→ PROBLEM TO SOLVE
Please filter the data below down to the lines holding the string "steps".

→ DATA BLOCK
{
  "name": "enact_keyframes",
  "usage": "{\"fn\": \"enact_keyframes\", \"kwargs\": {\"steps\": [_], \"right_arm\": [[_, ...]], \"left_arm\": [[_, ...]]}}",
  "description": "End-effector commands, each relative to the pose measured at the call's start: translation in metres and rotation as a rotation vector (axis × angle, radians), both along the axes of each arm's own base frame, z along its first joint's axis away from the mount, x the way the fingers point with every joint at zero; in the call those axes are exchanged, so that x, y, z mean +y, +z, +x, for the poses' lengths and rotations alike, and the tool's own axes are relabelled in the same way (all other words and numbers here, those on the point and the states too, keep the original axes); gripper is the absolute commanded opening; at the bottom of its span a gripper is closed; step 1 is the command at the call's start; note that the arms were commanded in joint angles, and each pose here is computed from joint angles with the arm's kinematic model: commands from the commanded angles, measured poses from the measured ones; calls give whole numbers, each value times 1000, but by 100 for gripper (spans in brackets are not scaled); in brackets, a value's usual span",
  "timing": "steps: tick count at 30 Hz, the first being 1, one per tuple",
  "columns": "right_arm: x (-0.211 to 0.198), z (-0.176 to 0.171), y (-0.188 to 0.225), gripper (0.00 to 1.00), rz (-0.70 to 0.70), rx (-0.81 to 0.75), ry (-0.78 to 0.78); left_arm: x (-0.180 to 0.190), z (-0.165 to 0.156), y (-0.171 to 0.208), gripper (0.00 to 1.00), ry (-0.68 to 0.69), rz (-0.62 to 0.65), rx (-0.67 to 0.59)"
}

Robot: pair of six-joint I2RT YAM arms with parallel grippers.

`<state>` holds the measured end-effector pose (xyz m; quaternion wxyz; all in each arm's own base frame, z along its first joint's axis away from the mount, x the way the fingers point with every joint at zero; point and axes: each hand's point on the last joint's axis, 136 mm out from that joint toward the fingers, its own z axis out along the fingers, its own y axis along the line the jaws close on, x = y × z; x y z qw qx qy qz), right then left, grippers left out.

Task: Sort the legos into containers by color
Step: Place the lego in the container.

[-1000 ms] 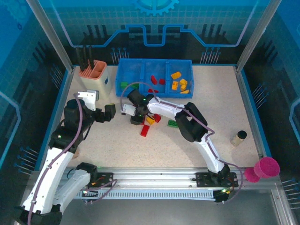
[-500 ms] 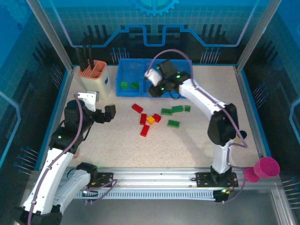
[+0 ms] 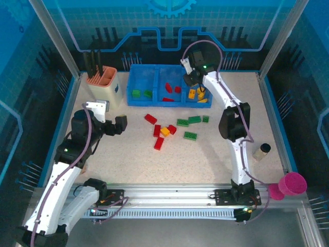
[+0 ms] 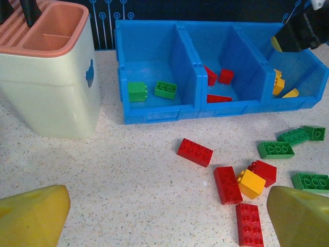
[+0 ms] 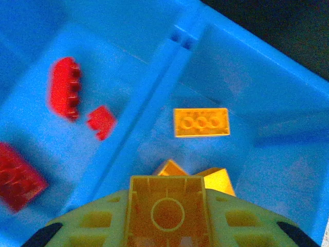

→ ANSWER TO THIS EXERCISE
  "usage": "{\"fn\": \"enact_keyframes\", \"kwargs\": {\"steps\": [_], \"right_arm\": [[_, ...]], \"left_arm\": [[_, ...]]}}",
  "timing": "steps: tick count at 30 Hz, the first being 1, one per tuple",

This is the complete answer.